Dort stellte sich nach rund zwei Stunden aber heraus, dass sich die Vermutungen nicht bestätigten – jedenfalls nicht in diesem Block. Vorbereitet ist und bleibt die Wirtschaftsförderung, Inhaberin des Geländes, aber für den Fall der Fälle: An zwei Stellen sind Nistplätze eingerichtet worden, wo Fledermäuse unterkommen können. 

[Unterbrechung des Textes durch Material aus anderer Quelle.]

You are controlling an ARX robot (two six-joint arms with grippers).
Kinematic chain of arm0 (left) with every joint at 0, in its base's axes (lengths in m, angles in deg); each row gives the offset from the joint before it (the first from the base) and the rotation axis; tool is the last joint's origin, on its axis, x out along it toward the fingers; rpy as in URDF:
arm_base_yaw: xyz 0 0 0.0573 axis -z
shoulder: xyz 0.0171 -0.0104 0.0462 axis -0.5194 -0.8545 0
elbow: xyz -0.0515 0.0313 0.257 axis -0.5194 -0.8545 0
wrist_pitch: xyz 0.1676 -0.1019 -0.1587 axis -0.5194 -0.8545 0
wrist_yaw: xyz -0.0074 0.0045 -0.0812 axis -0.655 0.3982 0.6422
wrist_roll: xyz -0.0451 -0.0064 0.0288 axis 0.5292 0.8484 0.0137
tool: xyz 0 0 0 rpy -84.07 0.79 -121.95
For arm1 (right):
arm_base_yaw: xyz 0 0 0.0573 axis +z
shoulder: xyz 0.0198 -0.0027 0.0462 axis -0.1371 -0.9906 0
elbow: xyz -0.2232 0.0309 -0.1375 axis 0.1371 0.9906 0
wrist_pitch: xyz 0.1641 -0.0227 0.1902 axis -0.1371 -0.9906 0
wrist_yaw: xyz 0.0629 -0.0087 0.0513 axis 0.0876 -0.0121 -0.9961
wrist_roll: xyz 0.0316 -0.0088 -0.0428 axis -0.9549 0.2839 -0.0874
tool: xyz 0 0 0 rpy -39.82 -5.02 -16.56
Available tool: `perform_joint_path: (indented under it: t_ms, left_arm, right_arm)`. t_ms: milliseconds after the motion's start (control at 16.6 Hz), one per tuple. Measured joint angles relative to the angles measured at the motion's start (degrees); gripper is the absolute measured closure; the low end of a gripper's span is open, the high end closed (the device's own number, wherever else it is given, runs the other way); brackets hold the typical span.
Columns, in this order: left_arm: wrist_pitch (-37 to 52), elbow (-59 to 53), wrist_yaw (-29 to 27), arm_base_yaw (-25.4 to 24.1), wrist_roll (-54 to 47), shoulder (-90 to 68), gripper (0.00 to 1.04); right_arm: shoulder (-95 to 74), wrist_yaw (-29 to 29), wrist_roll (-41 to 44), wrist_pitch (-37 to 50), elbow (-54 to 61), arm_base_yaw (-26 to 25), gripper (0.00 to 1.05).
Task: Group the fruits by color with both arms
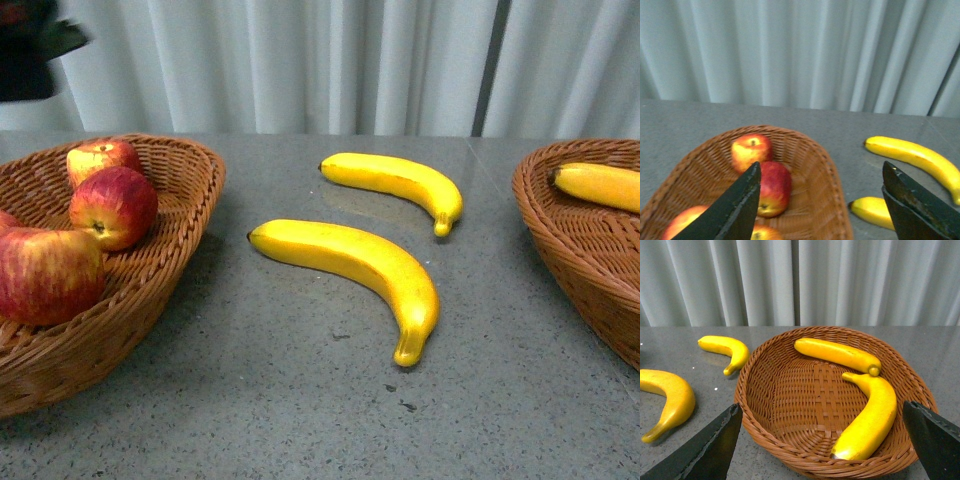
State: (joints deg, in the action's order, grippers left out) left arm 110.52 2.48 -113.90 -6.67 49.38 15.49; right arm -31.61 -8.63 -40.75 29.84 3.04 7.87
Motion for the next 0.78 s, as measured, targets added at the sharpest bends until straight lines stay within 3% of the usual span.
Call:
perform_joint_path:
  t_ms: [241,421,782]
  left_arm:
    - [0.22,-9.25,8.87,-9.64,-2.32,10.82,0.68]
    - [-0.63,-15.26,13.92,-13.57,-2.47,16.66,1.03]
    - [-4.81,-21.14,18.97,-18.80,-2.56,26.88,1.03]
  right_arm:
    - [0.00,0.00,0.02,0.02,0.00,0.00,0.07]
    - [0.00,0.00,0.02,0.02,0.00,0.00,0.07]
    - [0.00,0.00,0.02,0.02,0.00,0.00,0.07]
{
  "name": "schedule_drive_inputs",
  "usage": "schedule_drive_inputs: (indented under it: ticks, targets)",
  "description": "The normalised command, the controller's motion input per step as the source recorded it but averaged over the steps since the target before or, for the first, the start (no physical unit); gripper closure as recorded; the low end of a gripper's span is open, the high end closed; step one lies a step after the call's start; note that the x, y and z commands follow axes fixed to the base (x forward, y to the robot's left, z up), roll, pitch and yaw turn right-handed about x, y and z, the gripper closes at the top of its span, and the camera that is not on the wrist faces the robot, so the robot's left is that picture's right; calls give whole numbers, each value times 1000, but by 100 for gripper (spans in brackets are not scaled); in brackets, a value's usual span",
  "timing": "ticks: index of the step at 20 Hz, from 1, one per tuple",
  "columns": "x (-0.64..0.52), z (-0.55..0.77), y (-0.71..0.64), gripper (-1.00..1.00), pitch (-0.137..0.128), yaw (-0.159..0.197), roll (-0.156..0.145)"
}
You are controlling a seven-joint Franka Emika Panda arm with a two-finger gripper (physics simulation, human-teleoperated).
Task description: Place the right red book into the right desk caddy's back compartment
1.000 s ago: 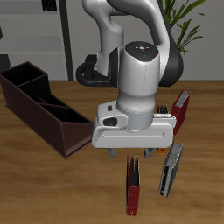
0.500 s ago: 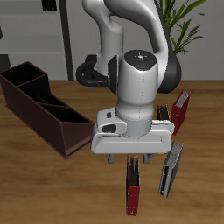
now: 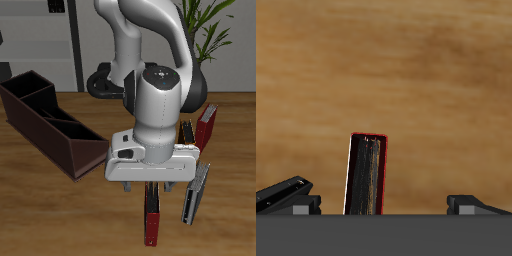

Auf dem Dachboden des Blocks 3, in dem auch die Französische Kapelle beheimatet ist, sowie in einem „Turm“, der am Rande des ehemaligen Exerzierplatzes errichtet wurde.

Dirk Göttlicher, der das Projekt bei der Wirtschaftsförderung federführend betreut, entdeckte bei dem Thema ein zweites Herz in seiner Brust: „Wir nehmen den Artenschutz sehr ernst und hätten uns deshalb natürlich gefreut, wenn wir hier Fledermäuse gefunden hätten“, erklärte er. Andererseits sei es natürlich für den Verlauf der Arbeiten förderlich, dass die Bagger nun zügig zur Tat schreiten könnten.